From the records below, please return each line that holds the word "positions".

****************

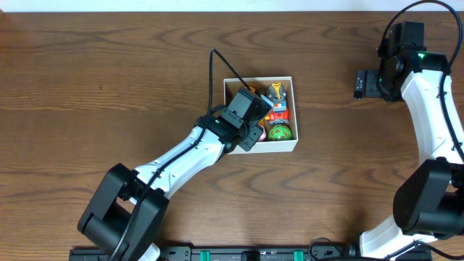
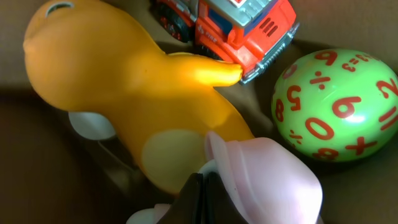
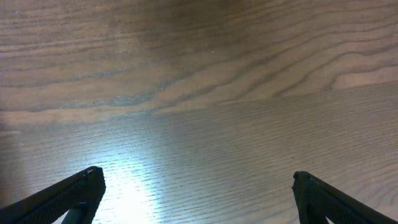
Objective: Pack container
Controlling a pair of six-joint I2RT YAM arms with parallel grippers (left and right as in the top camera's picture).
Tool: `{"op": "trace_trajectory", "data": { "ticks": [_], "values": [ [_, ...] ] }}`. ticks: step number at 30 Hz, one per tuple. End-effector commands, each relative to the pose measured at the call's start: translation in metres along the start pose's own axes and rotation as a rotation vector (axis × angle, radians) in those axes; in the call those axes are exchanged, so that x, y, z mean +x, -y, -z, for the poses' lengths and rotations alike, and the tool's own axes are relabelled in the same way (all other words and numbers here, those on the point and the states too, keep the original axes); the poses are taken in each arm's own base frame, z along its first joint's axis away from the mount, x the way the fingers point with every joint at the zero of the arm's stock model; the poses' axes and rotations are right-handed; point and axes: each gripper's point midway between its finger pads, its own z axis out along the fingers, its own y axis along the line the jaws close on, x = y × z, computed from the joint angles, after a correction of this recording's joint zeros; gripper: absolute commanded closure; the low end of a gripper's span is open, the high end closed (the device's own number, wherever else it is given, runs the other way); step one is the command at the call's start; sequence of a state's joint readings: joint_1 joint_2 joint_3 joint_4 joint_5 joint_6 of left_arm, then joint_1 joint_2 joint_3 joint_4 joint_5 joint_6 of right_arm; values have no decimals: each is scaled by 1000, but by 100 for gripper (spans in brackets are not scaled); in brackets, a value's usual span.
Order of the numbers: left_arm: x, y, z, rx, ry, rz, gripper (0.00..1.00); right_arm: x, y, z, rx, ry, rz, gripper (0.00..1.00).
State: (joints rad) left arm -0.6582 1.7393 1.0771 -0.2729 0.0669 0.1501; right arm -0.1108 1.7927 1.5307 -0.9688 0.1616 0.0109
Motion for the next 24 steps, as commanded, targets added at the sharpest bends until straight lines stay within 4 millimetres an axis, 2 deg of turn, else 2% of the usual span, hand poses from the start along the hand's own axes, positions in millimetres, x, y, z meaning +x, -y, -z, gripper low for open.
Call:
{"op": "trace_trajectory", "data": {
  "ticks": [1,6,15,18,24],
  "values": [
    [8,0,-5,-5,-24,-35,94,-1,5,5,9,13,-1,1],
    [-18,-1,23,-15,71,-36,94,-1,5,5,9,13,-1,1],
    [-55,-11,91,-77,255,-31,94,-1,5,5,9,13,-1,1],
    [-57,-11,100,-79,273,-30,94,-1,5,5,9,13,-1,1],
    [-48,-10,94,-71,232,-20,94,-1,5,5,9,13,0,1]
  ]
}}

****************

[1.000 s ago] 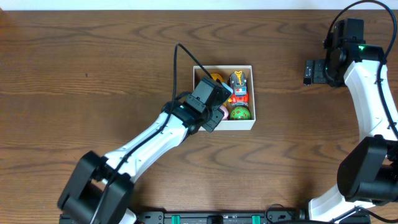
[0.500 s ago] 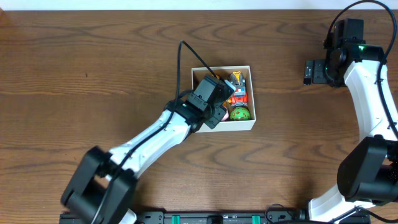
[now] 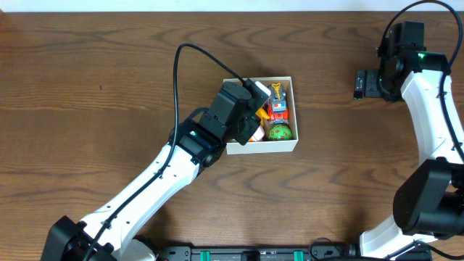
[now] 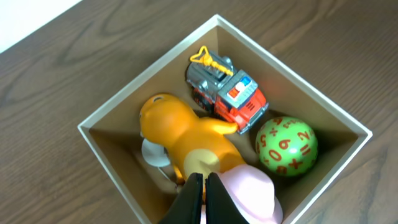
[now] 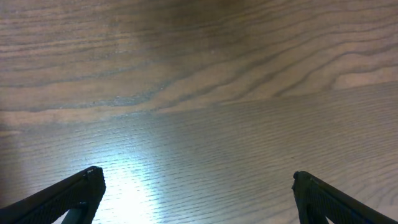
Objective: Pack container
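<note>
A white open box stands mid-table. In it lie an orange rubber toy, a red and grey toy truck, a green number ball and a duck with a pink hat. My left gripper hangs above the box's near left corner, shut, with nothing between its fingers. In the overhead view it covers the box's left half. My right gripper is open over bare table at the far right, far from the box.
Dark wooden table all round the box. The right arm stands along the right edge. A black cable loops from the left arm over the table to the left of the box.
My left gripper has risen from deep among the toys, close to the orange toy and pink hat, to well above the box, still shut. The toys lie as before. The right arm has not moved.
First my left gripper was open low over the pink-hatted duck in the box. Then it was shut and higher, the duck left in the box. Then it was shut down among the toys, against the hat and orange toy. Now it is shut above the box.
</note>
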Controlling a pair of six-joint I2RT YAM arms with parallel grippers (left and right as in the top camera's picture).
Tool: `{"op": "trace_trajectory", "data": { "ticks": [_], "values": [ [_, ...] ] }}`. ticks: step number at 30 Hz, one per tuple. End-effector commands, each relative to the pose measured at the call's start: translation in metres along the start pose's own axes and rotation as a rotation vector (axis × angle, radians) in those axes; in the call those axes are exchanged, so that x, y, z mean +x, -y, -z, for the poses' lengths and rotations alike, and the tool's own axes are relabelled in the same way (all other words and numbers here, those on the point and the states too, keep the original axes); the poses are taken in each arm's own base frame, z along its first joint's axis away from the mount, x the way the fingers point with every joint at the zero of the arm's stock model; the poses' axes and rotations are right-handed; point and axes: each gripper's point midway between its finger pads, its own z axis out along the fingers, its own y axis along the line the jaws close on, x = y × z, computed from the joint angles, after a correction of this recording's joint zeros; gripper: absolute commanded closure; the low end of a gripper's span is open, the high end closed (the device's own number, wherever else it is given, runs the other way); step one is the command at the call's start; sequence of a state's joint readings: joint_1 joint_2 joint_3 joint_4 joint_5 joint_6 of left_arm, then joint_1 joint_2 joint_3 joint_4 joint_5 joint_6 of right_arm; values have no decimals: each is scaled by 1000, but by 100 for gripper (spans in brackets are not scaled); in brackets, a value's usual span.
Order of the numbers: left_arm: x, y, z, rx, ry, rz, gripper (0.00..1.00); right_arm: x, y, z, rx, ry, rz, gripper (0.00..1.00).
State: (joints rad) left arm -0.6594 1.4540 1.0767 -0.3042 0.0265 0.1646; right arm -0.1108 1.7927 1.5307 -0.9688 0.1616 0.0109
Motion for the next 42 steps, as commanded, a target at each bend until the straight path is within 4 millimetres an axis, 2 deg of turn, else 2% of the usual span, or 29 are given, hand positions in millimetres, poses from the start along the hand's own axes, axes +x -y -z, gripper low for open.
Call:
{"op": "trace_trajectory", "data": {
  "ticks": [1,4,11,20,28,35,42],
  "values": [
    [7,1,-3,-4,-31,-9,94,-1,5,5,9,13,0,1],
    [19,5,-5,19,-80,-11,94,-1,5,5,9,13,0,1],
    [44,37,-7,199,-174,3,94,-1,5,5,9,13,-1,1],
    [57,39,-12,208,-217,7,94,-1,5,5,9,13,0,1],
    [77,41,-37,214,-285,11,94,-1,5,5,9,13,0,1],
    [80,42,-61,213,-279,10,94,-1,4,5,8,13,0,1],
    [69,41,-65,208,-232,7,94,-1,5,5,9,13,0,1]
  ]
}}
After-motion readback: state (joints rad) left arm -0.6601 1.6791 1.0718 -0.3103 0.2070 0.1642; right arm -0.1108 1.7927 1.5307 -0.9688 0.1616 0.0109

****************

## Written response:
Motion for the next 24 steps, as commanded, targets added at the sharpest bends until straight lines stay within 4 millimetres an axis, 2 deg of turn, else 2% of the usual span, hand poses from the start along the hand's own axes, positions in millimetres, x, y, z meaning +x, -y, -z, gripper low for open.
Motion for the next 42 steps, as commanded, a target at each bend until the straight path is within 4 millimetres an axis, 2 deg of turn, else 2% of the usual span, or 29 are given, hand positions in millimetres, poses from the start along the hand's own axes, axes +x -y -z, gripper low for open.

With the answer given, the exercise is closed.